**About this task**
Write out again the entries from the first line to the line that includes "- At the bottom", keeping both of those lines.

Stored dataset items
┄┄┄┄┄┄┄┄┄┄

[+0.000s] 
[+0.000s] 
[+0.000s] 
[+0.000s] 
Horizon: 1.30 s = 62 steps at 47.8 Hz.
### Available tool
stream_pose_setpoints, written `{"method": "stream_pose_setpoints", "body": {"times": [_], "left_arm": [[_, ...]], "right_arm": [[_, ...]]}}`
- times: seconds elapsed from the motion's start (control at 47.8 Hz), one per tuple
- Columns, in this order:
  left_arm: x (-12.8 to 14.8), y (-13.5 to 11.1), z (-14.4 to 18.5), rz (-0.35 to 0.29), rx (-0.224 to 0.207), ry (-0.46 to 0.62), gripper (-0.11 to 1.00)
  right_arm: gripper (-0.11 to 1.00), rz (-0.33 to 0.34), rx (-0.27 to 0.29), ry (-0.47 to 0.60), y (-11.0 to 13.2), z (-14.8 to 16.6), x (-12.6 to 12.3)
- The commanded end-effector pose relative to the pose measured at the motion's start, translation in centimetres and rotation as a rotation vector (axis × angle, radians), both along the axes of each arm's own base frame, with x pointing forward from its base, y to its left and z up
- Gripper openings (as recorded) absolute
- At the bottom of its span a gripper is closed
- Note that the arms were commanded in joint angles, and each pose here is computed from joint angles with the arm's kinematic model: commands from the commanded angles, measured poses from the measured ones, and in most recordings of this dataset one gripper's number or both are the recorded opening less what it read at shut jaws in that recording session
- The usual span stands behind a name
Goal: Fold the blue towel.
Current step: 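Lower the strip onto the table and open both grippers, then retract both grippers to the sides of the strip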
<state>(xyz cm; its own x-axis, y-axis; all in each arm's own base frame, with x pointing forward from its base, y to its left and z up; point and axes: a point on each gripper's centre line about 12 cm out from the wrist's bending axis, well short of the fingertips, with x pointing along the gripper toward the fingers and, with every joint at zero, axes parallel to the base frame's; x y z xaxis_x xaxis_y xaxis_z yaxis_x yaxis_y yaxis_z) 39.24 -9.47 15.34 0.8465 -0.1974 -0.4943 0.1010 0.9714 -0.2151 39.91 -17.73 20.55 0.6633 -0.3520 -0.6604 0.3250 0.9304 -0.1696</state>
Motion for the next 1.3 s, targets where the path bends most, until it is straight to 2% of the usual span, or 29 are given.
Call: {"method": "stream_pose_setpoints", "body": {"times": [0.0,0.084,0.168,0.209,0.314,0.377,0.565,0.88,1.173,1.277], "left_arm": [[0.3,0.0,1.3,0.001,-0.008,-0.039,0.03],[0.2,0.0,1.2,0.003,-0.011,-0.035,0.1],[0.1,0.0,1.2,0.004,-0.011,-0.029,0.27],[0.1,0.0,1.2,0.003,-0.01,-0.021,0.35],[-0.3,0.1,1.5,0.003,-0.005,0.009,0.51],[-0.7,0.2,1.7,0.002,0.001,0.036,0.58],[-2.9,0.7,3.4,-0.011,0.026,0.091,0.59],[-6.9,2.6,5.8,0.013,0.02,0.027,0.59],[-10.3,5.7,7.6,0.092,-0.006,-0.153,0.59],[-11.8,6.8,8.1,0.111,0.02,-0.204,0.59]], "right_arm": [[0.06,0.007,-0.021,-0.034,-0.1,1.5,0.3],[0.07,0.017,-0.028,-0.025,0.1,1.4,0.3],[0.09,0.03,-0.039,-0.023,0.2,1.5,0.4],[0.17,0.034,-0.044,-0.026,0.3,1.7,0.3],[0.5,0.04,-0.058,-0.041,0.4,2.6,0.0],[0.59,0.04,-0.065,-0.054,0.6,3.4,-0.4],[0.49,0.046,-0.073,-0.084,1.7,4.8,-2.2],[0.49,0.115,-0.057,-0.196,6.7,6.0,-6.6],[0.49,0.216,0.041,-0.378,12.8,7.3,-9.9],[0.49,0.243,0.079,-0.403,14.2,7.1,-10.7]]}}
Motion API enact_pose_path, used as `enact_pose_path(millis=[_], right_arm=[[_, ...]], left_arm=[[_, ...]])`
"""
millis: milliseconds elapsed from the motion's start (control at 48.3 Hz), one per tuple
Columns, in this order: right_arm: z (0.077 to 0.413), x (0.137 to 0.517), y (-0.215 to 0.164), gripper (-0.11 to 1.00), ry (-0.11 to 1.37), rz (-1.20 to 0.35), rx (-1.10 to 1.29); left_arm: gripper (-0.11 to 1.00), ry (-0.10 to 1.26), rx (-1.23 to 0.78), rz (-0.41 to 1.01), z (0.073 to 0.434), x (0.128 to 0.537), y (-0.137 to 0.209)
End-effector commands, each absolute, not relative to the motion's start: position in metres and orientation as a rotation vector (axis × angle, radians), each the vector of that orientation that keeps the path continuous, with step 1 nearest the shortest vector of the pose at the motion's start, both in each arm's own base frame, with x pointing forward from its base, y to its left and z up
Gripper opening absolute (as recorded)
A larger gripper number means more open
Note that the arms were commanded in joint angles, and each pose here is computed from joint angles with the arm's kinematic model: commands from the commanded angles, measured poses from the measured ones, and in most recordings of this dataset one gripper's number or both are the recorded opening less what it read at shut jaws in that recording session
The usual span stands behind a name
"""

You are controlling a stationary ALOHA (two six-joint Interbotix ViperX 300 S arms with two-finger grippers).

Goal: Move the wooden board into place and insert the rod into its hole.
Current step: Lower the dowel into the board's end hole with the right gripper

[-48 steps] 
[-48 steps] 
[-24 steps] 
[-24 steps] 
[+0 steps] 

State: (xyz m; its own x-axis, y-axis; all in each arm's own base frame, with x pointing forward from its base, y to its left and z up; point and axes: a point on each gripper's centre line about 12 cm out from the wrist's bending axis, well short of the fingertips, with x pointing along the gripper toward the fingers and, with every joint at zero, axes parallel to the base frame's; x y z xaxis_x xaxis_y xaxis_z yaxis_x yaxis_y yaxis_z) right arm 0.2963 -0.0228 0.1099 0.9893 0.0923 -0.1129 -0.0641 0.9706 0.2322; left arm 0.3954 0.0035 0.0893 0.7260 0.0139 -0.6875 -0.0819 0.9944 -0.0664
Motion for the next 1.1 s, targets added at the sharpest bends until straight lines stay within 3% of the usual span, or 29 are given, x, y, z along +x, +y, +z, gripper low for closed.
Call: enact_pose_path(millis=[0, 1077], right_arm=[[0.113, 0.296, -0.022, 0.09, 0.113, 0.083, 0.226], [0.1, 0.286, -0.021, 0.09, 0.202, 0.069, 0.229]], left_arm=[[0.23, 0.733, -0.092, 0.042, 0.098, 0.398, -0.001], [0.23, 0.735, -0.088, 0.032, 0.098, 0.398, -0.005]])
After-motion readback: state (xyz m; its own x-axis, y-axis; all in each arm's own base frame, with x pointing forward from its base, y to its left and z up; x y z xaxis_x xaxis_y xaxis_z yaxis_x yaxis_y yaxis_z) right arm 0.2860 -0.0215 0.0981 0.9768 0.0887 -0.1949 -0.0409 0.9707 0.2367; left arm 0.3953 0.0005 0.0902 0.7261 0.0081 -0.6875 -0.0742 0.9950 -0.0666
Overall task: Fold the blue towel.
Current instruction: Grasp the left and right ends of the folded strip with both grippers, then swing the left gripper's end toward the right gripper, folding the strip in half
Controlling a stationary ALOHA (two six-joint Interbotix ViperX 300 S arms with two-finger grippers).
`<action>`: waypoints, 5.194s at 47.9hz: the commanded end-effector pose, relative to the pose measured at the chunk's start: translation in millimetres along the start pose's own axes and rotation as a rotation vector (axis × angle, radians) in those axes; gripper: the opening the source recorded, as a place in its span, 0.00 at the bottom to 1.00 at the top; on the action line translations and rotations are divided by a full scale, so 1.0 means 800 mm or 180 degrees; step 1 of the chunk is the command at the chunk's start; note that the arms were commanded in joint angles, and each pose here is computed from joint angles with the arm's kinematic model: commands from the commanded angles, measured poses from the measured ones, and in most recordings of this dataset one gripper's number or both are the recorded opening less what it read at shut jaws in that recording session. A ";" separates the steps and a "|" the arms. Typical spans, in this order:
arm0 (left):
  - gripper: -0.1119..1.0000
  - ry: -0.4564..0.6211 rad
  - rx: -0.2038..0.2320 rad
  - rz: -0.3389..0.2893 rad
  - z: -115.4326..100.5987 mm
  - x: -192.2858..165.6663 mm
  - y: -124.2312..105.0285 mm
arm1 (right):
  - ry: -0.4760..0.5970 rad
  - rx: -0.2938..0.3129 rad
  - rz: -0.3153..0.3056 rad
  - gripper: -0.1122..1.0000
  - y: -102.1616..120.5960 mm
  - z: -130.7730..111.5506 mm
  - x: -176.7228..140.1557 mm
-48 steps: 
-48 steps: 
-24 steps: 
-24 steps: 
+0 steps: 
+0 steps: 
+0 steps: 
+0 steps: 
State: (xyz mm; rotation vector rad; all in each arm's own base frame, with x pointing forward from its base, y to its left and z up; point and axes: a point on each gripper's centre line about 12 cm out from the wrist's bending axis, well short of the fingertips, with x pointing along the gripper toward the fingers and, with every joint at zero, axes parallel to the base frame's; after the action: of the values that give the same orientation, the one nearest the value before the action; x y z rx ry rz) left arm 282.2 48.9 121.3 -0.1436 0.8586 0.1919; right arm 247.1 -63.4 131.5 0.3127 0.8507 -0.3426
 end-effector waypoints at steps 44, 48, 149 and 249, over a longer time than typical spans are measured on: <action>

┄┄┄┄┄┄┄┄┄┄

**Answer to the problem**
[+0.000s] 
[+0.000s] 
[+0.000s] 
[+0.000s] 
Horizon: 1.30 s = 62 steps at 47.8 Hz.
### Available tool
stream_pose_setpoints, written `{"method": "stream_pose_setpoints", "body": {"times": [_], "left_arm": [[_, ...]], "right_arm": [[_, ...]]}}`
- times: seconds elapsed from the motion's start (control at 47.8 Hz), one per tuple
- Columns, in this order:
  left_arm: x (-12.8 to 14.8), y (-13.5 to 11.1), z (-14.4 to 18.5), rz (-0.35 to 0.29), rx (-0.224 to 0.207), ry (-0.46 to 0.62), gripper (-0.11 to 1.00)
  right_arm: gripper (-0.11 to 1.00), rz (-0.33 to 0.34), rx (-0.27 to 0.29), ry (-0.47 to 0.60), y (-11.0 to 13.2), z (-14.8 to 16.6), x (-12.6 to 12.3)
- The commanded end-effector pose relative to the pose measured at the motion's start, translation in centimetres and rotation as a rotation vector (axis × angle, radians), both along the axes of each arm's own base frame, with x pointing forward from its base, y to its left and z up
- Gripper openings (as recorded) absolute
- At the bottom of its span a gripper is closed

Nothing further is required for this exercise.